==== MATERIAL TO PROCESS ====

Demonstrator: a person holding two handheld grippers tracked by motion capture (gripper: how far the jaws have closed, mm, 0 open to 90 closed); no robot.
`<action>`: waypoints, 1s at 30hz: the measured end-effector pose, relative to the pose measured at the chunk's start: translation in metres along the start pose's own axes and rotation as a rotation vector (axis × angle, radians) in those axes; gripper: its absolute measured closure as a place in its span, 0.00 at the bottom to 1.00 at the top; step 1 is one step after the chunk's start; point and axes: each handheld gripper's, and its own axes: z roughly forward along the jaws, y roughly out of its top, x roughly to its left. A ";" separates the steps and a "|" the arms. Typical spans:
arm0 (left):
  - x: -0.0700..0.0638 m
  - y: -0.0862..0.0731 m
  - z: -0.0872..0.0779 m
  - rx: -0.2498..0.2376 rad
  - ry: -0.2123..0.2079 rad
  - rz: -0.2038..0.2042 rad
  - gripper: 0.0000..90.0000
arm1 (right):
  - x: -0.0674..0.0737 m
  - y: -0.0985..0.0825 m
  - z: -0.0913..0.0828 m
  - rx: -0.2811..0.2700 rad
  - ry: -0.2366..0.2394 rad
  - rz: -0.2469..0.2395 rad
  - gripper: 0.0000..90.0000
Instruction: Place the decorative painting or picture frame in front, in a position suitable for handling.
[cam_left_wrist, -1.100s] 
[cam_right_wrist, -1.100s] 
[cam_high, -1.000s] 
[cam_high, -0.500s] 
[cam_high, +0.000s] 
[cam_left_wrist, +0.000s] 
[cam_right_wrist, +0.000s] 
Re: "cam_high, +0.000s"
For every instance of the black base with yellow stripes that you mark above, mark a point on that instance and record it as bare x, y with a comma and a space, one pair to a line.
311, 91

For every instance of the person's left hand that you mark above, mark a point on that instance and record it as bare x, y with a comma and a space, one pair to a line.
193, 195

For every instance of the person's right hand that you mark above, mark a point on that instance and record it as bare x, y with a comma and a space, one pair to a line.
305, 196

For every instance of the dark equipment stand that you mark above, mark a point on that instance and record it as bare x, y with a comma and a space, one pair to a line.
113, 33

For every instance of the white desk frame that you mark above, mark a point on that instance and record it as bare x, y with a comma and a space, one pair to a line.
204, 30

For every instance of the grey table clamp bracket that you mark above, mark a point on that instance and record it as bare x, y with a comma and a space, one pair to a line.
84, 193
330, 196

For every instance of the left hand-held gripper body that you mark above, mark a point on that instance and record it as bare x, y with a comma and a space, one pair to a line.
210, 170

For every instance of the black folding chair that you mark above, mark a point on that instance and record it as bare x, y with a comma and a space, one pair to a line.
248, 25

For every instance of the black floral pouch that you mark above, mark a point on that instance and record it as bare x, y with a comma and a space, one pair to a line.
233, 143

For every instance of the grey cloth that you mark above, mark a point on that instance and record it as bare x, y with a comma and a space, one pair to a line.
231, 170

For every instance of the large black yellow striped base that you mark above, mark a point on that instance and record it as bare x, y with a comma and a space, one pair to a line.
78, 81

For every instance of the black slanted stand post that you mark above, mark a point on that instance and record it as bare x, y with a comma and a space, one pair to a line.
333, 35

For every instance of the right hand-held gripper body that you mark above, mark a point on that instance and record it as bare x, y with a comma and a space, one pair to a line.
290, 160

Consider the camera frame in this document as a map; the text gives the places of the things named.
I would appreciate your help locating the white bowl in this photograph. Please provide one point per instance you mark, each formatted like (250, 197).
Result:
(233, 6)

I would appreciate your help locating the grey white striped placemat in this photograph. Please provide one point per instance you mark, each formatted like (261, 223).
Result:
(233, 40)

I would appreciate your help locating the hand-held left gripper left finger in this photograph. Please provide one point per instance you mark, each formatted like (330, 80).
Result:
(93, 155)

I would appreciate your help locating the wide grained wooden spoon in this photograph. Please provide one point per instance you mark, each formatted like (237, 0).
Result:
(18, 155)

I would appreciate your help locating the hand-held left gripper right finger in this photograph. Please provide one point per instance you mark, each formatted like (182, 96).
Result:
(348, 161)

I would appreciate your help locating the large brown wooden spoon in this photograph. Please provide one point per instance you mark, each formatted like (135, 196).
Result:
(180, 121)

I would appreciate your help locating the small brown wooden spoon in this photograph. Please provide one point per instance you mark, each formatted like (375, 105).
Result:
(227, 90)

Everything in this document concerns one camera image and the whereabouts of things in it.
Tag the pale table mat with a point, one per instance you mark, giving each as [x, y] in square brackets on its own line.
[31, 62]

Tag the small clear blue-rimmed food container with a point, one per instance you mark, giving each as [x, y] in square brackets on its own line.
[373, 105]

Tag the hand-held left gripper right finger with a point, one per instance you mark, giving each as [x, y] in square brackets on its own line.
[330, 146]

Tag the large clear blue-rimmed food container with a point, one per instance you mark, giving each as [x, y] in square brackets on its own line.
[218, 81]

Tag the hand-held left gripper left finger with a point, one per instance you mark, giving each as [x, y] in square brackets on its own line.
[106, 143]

====

Reproduce the whole listing without changing anything.

Demonstrator: a person holding two handheld grippers tracked by motion capture (gripper: how far the jaws have closed, mm, 0 open to 90 closed); no robot.
`<action>`: waypoints, 1s at 30hz: the measured end-effector pose, relative to the pose measured at the chunk's start: translation in metres along the start pose's own axes and rotation as a rotation vector (axis × angle, radians) in those axes; gripper: its absolute measured closure as a place in its span, 0.00 at the bottom to 1.00 at the top; step 1 is one step after the chunk's start; point and axes: each handheld gripper's, and its own axes: z roughly forward along the jaws, y roughly out of its top, x roughly to its left. A ";" separates the steps and a "|" the arms. Typical spans:
arm0 (left):
  - x: -0.0700..0.0638 m
  - y: -0.0862..0.0731 m
  - z: -0.0872..0.0779 m
  - rx: -0.2498..0.2376 rad
  - ry: -0.2123..0.2079 rad
  - rz: -0.2038..0.2042 rad
  - gripper: 0.0000..90.0000
arm1 (right):
  - x: -0.0674..0.0737 m
  - y: -0.0985..0.0825 m
  - z: -0.0913..0.0828 m
  - rx: -0.2811..0.2700 rad
  - ry: -0.2366..0.2394 rad
  - rz: -0.2469..0.2395 rad
  - gripper: 0.0000..90.0000
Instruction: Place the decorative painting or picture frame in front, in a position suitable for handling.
[cam_left_wrist, -1.100s] 
[cam_right_wrist, -1.100s] 
[cam_high, -1.000s] 
[cam_high, -0.500s] 
[cam_high, +0.000s] 
[cam_left_wrist, +0.000s] 
[cam_right_wrist, +0.000s] 
Re: "cam_high, +0.000s"
For every instance of the black base with yellow stripes that you mark above, mark a point on that instance and record it as bare x, y with a comma and a space, one pair to a line.
311, 91

For every instance of the person's left hand that you mark above, mark a point on that instance and record it as bare x, y with a comma and a space, one pair to a line.
193, 195

For every instance of the person's right hand that you mark above, mark a point on that instance and record it as bare x, y with a comma and a space, one pair to a line.
305, 196

For every instance of the dark equipment stand that you mark above, mark a point on that instance and record it as bare x, y with a comma and a space, one pair to a line.
113, 33

For every instance of the white desk frame that you mark above, mark a point on that instance and record it as bare x, y with a comma and a space, one pair to a line.
204, 30

For every instance of the grey table clamp bracket that you mark above, mark a point on that instance and record it as bare x, y with a comma and a space, one pair to a line.
84, 193
330, 196

For every instance of the left hand-held gripper body that you mark above, mark a point on that instance and record it as bare x, y with a comma and a space, one pair to a line.
210, 170

For every instance of the black folding chair that you mark above, mark a point on that instance and record it as bare x, y with a comma and a space, one pair to a line.
248, 25

For every instance of the black floral pouch that you mark above, mark a point on that instance and record it as bare x, y with a comma and a space, one pair to a line.
233, 143

For every instance of the grey cloth that you mark above, mark a point on that instance and record it as bare x, y with a comma and a space, one pair to a line.
231, 170

For every instance of the large black yellow striped base that you mark above, mark a point on that instance and record it as bare x, y with a comma and a space, one pair to a line.
78, 81

For every instance of the black slanted stand post that you mark above, mark a point on that instance and record it as bare x, y with a comma and a space, one pair to a line.
333, 35

For every instance of the right hand-held gripper body that you mark above, mark a point on that instance and record it as bare x, y with a comma and a space, one pair to a line.
290, 160

Consider the camera frame in this document as a map; the text gives the places of the things named.
I would appreciate your help locating the white bowl in this photograph. Please provide one point per instance you mark, each formatted like (250, 197).
Result:
(233, 6)

I would appreciate your help locating the grey white striped placemat in this photograph. Please provide one point per instance you mark, each formatted like (261, 223).
Result:
(233, 40)

I would appreciate your help locating the hand-held left gripper left finger in this photograph. Please provide one point per instance you mark, each formatted like (330, 80).
Result:
(93, 155)

I would appreciate your help locating the wide grained wooden spoon in this photograph. Please provide one point per instance you mark, each formatted like (237, 0).
Result:
(18, 155)

I would appreciate your help locating the hand-held left gripper right finger in this photograph. Please provide one point per instance you mark, each formatted like (182, 96).
Result:
(348, 161)

I would appreciate your help locating the large brown wooden spoon in this photograph. Please provide one point per instance you mark, each formatted like (135, 196).
Result:
(180, 121)

I would appreciate your help locating the small brown wooden spoon in this photograph. Please provide one point per instance you mark, each formatted like (375, 105).
Result:
(227, 90)

Everything in this document concerns one camera image and the whereabouts of things in it.
Tag the pale table mat with a point, one per instance you mark, giving each as [x, y] in square brackets on its own line.
[31, 62]

Tag the small clear blue-rimmed food container with a point, one per instance you mark, giving each as [x, y] in square brackets on its own line.
[373, 105]

Tag the hand-held left gripper right finger with a point, one per instance you mark, giving each as [x, y] in square brackets on its own line.
[330, 146]

Tag the large clear blue-rimmed food container with a point, one per instance you mark, giving each as [x, y] in square brackets on its own line.
[218, 81]

Tag the hand-held left gripper left finger with a point, one per instance you mark, giving each as [x, y] in square brackets on its own line.
[106, 143]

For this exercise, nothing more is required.